**Data in this exercise**.
──────────

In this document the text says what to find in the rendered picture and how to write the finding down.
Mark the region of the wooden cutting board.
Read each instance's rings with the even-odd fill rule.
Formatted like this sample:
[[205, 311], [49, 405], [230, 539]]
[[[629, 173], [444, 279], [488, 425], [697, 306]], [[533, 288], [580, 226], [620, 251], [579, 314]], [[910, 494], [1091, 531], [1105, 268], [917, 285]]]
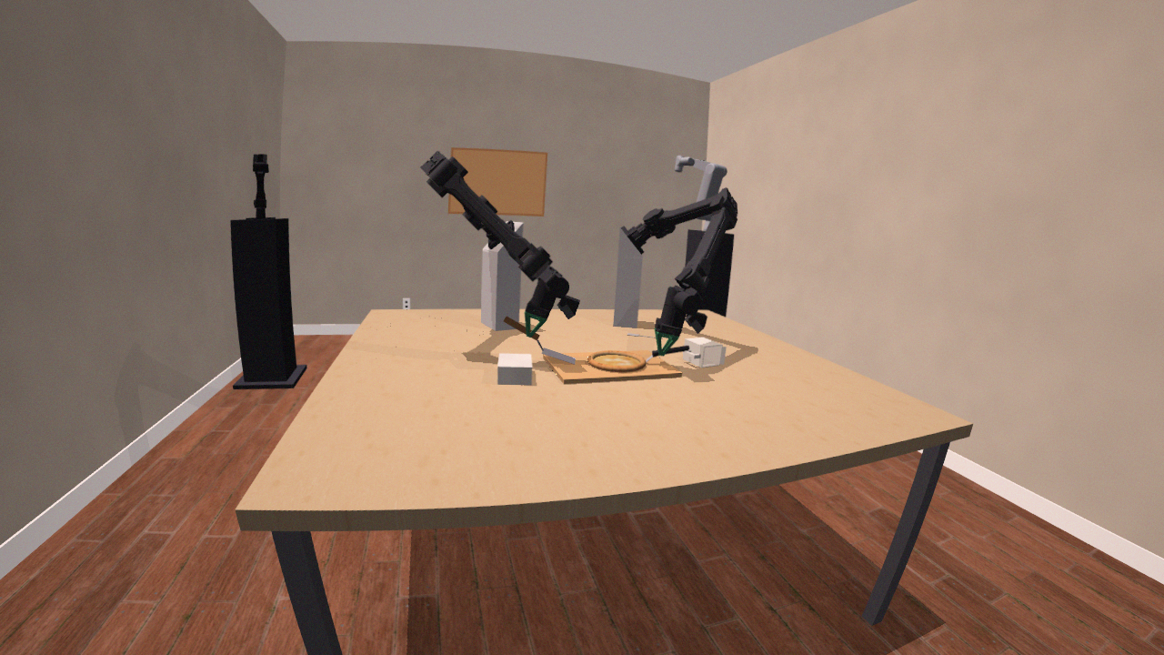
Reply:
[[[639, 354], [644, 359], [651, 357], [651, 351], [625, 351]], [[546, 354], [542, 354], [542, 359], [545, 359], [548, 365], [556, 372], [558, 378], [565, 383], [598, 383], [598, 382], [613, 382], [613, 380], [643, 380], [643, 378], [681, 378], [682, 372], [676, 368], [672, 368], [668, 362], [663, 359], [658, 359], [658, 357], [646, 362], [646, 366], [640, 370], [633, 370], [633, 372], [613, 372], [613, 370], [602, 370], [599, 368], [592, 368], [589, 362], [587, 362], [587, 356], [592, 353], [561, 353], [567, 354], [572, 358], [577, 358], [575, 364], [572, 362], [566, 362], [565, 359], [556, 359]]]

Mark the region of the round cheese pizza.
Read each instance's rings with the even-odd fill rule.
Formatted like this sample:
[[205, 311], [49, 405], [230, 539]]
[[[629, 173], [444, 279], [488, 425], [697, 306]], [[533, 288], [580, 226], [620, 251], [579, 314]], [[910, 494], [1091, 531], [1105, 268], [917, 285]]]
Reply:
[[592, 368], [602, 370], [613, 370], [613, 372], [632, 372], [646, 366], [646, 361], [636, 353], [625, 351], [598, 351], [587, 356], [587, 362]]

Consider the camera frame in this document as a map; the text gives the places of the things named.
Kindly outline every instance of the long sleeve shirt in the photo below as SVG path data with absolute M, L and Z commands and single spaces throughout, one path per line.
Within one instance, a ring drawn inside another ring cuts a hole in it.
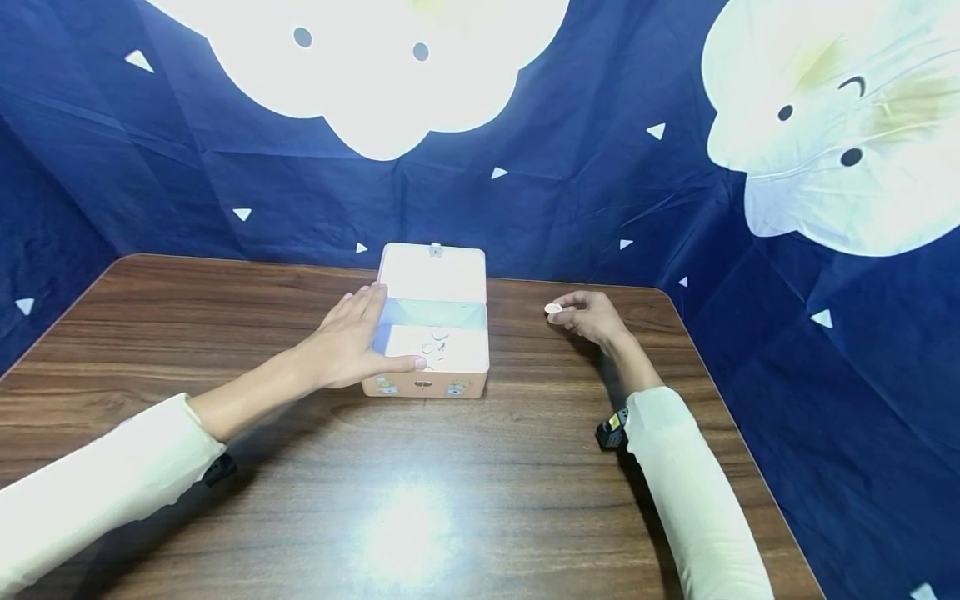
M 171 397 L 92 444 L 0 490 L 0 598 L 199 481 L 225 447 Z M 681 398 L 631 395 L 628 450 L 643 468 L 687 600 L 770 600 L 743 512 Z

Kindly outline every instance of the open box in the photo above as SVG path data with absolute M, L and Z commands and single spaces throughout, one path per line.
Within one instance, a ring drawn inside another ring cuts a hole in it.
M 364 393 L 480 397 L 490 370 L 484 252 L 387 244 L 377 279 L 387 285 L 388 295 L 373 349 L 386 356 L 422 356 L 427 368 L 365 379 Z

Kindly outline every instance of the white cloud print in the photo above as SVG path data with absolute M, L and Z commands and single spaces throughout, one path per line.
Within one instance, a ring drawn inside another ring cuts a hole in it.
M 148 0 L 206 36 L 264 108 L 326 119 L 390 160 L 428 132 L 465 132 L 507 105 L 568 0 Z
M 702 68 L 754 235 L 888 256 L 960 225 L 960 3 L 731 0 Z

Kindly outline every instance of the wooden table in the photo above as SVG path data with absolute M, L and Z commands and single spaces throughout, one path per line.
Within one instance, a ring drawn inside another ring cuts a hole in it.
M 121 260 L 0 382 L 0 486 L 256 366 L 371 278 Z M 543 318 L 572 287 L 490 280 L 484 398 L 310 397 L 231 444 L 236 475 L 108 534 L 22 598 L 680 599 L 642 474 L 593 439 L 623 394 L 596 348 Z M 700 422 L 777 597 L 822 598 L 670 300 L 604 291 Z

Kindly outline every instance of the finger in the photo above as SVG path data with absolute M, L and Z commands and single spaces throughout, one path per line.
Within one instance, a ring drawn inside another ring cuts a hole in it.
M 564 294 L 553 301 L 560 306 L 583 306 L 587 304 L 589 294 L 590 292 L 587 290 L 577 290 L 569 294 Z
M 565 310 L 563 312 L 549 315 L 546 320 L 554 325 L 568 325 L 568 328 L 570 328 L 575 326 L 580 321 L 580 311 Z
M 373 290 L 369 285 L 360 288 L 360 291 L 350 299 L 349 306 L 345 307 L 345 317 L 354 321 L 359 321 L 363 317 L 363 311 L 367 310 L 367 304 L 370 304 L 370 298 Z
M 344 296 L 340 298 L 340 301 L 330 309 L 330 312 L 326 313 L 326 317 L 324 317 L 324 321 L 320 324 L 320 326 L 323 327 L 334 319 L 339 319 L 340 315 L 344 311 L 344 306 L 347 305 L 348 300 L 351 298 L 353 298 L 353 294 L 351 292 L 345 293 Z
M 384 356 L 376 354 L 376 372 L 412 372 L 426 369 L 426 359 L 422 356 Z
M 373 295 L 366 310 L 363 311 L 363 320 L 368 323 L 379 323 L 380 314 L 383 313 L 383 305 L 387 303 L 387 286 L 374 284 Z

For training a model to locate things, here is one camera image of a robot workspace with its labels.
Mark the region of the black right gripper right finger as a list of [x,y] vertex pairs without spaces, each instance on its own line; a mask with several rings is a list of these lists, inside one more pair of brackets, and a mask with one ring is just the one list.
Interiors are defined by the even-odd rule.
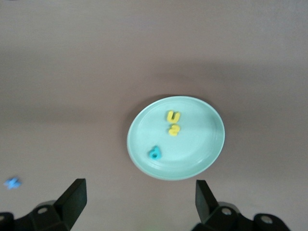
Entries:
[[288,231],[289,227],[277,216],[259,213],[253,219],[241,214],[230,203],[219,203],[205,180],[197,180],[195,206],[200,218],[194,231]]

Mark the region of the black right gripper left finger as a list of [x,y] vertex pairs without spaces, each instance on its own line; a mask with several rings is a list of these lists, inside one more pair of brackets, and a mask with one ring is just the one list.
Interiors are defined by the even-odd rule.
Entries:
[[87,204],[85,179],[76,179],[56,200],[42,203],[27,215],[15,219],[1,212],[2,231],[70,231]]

──────────

**Task directions**. Your task is an exact printout of the records above, with no pictures.

**Response below**.
In this document the text says what to find in the rendered picture and how to write the finding down.
Mark the region of the wooden cutting board.
Read each instance's rings with the even-odd fill rule.
Formatted like this sample:
[[205, 311], [49, 405], [230, 539]]
[[[629, 173], [444, 279], [488, 425], [697, 306]], [[533, 288], [580, 226], [620, 251], [579, 314]], [[910, 494], [1091, 531], [1105, 268], [917, 285]]]
Reply:
[[[639, 354], [644, 359], [651, 357], [651, 351], [625, 351]], [[546, 354], [542, 354], [542, 359], [545, 359], [548, 365], [556, 372], [558, 378], [565, 383], [598, 383], [598, 382], [613, 382], [613, 380], [643, 380], [643, 378], [681, 378], [682, 372], [676, 368], [672, 368], [668, 362], [663, 359], [658, 359], [658, 357], [646, 362], [646, 366], [640, 370], [633, 370], [633, 372], [613, 372], [613, 370], [602, 370], [599, 368], [592, 368], [589, 362], [587, 362], [587, 356], [592, 353], [561, 353], [567, 354], [572, 358], [577, 358], [575, 364], [572, 362], [566, 362], [565, 359], [556, 359]]]

Mark the region of the round cheese pizza.
Read each instance's rings with the even-odd fill rule.
Formatted like this sample:
[[205, 311], [49, 405], [230, 539]]
[[[629, 173], [444, 279], [488, 425], [697, 306]], [[533, 288], [580, 226], [620, 251], [579, 314]], [[910, 494], [1091, 531], [1105, 268], [917, 285]]]
Reply:
[[592, 368], [602, 370], [613, 370], [613, 372], [632, 372], [646, 366], [646, 361], [636, 353], [625, 351], [598, 351], [587, 356], [587, 362]]

Consider the camera frame in this document as a map; the text gives the places of the things named.
Kindly outline every instance of the long sleeve shirt in the photo below as SVG path data with absolute M, L and Z commands and single spaces throughout, one path per line.
Within one instance, a ring drawn inside another ring cuts a hole in it.
M 171 397 L 92 444 L 0 490 L 0 598 L 199 481 L 225 447 Z M 681 398 L 631 395 L 628 450 L 643 468 L 687 600 L 770 600 L 743 512 Z

Kindly outline every instance of the open box in the photo above as SVG path data with absolute M, L and Z commands and single spaces throughout, one path per line.
Within one instance, a ring drawn inside another ring cuts a hole in it.
M 364 393 L 480 397 L 490 370 L 484 252 L 387 244 L 377 279 L 387 285 L 388 295 L 373 349 L 386 356 L 422 356 L 427 368 L 365 379 Z

Kindly outline every instance of the white cloud print in the photo above as SVG path data with absolute M, L and Z commands and single spaces throughout, one path per line.
Within one instance, a ring drawn inside another ring cuts a hole in it.
M 148 0 L 206 36 L 264 108 L 326 119 L 390 160 L 428 132 L 465 132 L 507 105 L 568 0 Z
M 702 68 L 754 235 L 888 256 L 960 225 L 960 3 L 731 0 Z

Kindly outline every instance of the wooden table in the photo above as SVG path data with absolute M, L and Z commands and single spaces throughout, one path per line.
Within one instance, a ring drawn inside another ring cuts a hole in it.
M 121 260 L 0 382 L 0 486 L 256 366 L 371 278 Z M 543 318 L 572 287 L 490 280 L 484 398 L 310 397 L 231 444 L 236 475 L 108 534 L 22 598 L 680 599 L 642 474 L 593 439 L 623 394 L 596 348 Z M 700 422 L 777 597 L 822 598 L 670 300 L 604 291 Z

Kindly outline every instance of the finger in the photo above as SVG path data with absolute M, L and Z commands and single spaces throughout, one path per line.
Within one instance, a ring drawn inside another ring cuts a hole in it.
M 564 294 L 553 301 L 560 306 L 583 306 L 587 304 L 589 294 L 590 292 L 587 290 L 577 290 L 569 294 Z
M 565 310 L 563 312 L 549 315 L 546 320 L 554 325 L 568 325 L 568 328 L 570 328 L 575 326 L 580 321 L 580 311 Z
M 373 290 L 369 285 L 360 288 L 360 291 L 350 299 L 349 306 L 345 307 L 345 317 L 354 321 L 359 321 L 363 317 L 363 311 L 367 310 L 367 304 L 370 304 L 370 298 Z
M 344 296 L 340 298 L 340 301 L 330 309 L 330 312 L 326 313 L 326 317 L 324 317 L 324 321 L 320 324 L 320 326 L 323 327 L 334 319 L 339 319 L 340 315 L 344 311 L 344 306 L 347 305 L 348 300 L 351 298 L 353 298 L 353 294 L 351 292 L 345 293 Z
M 384 356 L 376 354 L 376 372 L 412 372 L 426 369 L 426 359 L 422 356 Z
M 373 295 L 366 310 L 363 311 L 363 320 L 368 323 L 379 323 L 380 314 L 383 313 L 383 305 L 387 303 L 387 286 L 374 284 Z

For training a model to locate things, here is one camera image of a robot workspace with its labels.
Mark the region of the black right gripper right finger as a list of [x,y] vertex pairs without spaces, each instance on its own line; a mask with several rings is a list of these lists, inside one more pair of brackets, and a mask with one ring is just the one list.
Interiors are defined by the even-odd rule.
Entries:
[[288,231],[289,227],[277,216],[259,213],[253,219],[241,214],[230,203],[219,203],[205,180],[197,180],[195,206],[200,218],[194,231]]

Mark the region of the black right gripper left finger as a list of [x,y] vertex pairs without spaces, each instance on its own line; a mask with several rings is a list of these lists, inside one more pair of brackets, and a mask with one ring is just the one list.
Interiors are defined by the even-odd rule.
Entries:
[[87,204],[85,179],[76,179],[56,200],[42,203],[27,215],[15,219],[1,212],[2,231],[70,231]]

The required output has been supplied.